● TASK INPUTS:

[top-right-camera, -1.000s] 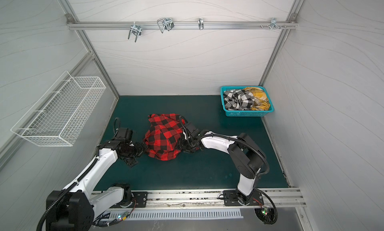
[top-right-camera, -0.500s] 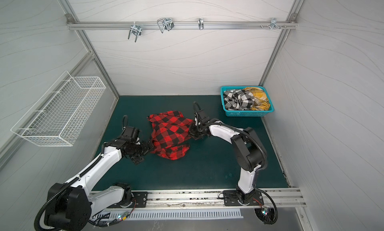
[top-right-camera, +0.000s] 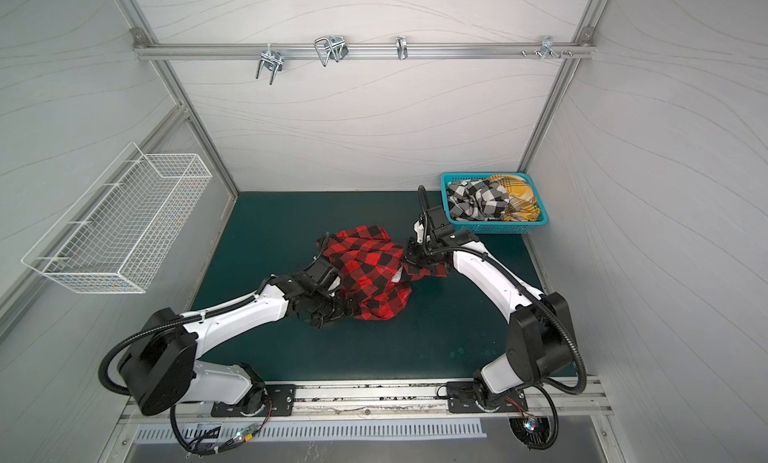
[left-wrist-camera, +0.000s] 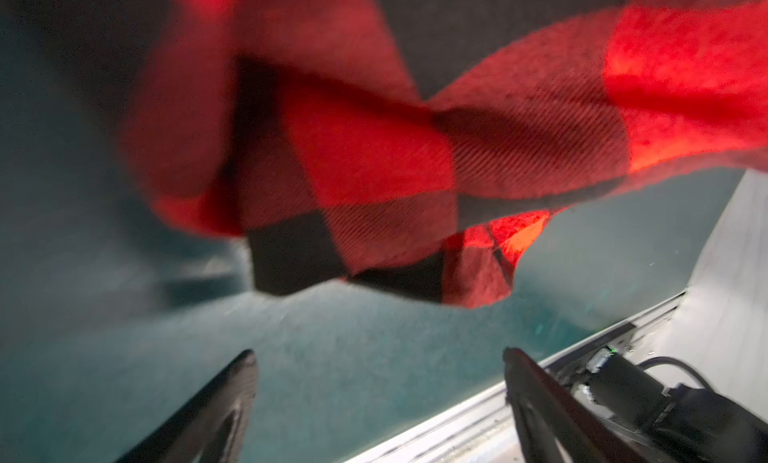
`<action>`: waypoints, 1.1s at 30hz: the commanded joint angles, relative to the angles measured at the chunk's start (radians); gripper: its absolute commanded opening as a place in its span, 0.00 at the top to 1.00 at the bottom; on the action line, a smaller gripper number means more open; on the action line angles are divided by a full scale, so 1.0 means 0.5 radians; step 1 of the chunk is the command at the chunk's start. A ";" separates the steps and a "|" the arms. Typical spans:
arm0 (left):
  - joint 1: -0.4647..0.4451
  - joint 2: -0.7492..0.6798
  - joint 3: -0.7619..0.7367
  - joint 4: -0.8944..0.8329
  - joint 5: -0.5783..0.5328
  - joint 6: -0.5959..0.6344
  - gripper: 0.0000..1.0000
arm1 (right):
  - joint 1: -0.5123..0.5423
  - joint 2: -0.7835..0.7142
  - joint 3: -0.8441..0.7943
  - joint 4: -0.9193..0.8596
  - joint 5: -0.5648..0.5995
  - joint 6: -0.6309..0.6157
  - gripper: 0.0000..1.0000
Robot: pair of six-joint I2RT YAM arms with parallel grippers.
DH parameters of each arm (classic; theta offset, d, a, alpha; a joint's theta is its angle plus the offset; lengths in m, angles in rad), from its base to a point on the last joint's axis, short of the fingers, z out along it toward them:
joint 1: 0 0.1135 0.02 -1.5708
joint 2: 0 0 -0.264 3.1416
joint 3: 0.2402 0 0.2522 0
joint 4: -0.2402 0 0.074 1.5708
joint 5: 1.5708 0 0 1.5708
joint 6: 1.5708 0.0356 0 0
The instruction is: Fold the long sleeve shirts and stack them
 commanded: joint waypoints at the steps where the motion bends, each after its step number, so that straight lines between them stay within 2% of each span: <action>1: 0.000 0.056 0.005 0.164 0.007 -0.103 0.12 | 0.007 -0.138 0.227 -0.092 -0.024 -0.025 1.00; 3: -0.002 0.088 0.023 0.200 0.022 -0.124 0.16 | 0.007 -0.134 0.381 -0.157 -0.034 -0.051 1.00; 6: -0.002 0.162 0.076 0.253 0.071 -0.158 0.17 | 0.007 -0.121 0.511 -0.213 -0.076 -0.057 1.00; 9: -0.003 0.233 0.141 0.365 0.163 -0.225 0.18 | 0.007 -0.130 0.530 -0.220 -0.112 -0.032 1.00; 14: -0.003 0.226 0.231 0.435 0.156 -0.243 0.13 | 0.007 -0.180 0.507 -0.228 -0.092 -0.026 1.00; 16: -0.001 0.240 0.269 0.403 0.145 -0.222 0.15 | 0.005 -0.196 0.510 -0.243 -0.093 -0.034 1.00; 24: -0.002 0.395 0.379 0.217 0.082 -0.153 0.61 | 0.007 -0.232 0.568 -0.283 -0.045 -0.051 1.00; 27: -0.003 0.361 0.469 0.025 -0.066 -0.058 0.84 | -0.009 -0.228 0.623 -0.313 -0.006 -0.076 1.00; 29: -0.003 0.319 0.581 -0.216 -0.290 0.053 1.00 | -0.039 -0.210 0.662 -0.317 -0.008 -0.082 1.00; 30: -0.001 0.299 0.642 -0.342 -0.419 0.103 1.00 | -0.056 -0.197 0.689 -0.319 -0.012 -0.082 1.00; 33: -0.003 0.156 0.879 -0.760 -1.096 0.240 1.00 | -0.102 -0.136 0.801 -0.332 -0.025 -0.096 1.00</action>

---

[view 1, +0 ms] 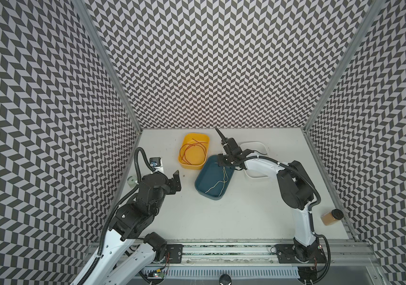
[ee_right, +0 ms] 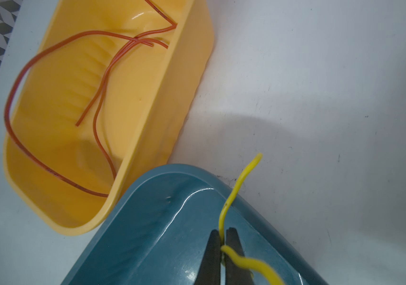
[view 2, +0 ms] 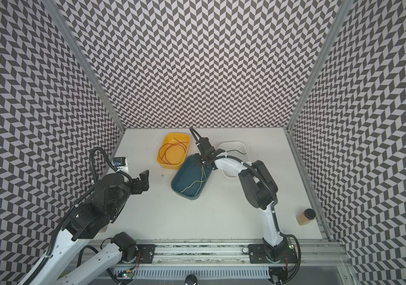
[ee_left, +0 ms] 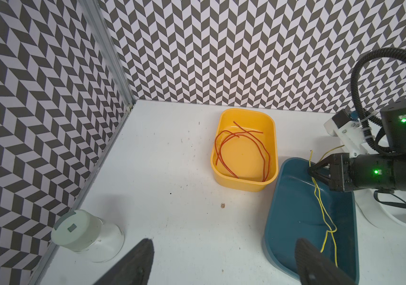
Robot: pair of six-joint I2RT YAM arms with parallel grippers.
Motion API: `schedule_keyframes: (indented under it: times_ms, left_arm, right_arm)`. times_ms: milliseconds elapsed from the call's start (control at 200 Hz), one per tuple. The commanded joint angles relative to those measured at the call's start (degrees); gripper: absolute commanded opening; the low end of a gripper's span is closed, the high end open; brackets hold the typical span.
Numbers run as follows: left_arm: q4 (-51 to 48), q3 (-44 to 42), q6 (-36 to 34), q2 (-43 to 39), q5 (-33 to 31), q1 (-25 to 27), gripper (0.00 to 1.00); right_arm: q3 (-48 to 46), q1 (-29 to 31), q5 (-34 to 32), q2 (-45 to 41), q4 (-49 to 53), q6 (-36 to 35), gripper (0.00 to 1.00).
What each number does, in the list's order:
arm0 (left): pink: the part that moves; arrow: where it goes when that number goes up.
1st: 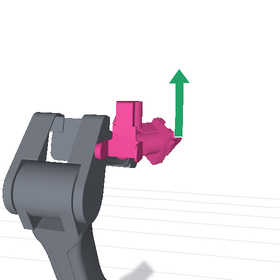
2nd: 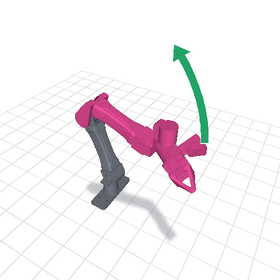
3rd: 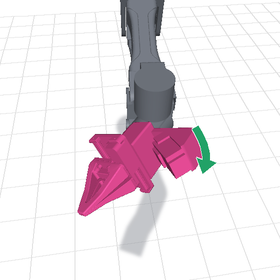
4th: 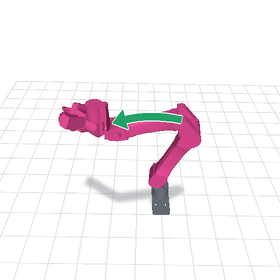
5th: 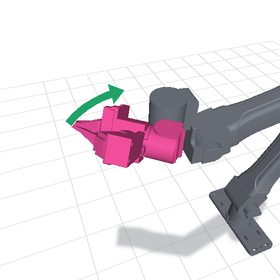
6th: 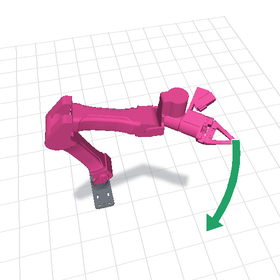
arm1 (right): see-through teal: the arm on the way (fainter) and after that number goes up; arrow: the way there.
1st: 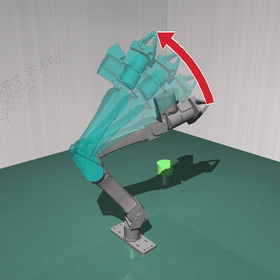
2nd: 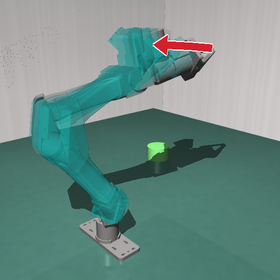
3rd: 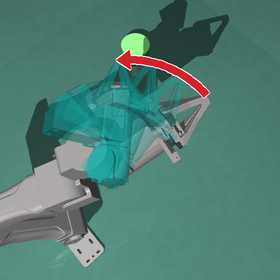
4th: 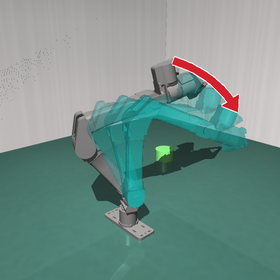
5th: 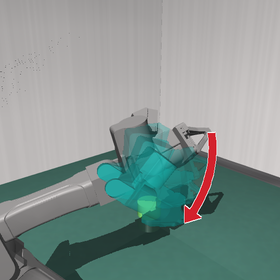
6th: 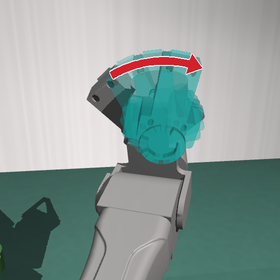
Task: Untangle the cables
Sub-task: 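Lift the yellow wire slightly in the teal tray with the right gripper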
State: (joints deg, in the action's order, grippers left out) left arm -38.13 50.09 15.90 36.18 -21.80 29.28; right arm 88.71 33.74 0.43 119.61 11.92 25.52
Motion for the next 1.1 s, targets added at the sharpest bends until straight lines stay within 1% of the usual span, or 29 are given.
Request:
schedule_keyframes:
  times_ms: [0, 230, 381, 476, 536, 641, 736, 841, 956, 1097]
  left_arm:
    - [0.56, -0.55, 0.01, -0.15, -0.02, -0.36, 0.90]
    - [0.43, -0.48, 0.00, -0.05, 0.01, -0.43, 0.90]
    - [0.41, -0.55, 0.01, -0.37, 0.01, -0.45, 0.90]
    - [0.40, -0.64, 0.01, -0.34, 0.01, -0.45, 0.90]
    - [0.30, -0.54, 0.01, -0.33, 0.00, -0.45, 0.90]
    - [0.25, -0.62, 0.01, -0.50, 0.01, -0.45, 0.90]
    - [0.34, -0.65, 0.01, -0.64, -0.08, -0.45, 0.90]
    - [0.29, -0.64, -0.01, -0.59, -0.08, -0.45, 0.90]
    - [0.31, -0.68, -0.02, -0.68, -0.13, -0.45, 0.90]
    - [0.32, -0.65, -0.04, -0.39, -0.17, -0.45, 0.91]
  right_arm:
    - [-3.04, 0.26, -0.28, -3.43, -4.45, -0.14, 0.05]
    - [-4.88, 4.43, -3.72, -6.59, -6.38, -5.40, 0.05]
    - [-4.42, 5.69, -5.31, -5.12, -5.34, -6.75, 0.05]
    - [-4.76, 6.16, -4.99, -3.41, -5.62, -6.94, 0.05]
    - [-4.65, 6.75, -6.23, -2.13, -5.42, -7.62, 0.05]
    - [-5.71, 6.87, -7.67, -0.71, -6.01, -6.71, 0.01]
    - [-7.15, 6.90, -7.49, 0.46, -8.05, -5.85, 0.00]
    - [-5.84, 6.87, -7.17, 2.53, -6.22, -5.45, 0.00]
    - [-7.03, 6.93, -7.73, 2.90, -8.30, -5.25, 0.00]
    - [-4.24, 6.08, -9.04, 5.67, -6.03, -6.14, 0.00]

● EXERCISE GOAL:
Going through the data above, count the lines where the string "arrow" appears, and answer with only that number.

● YOUR RESPONSE:
2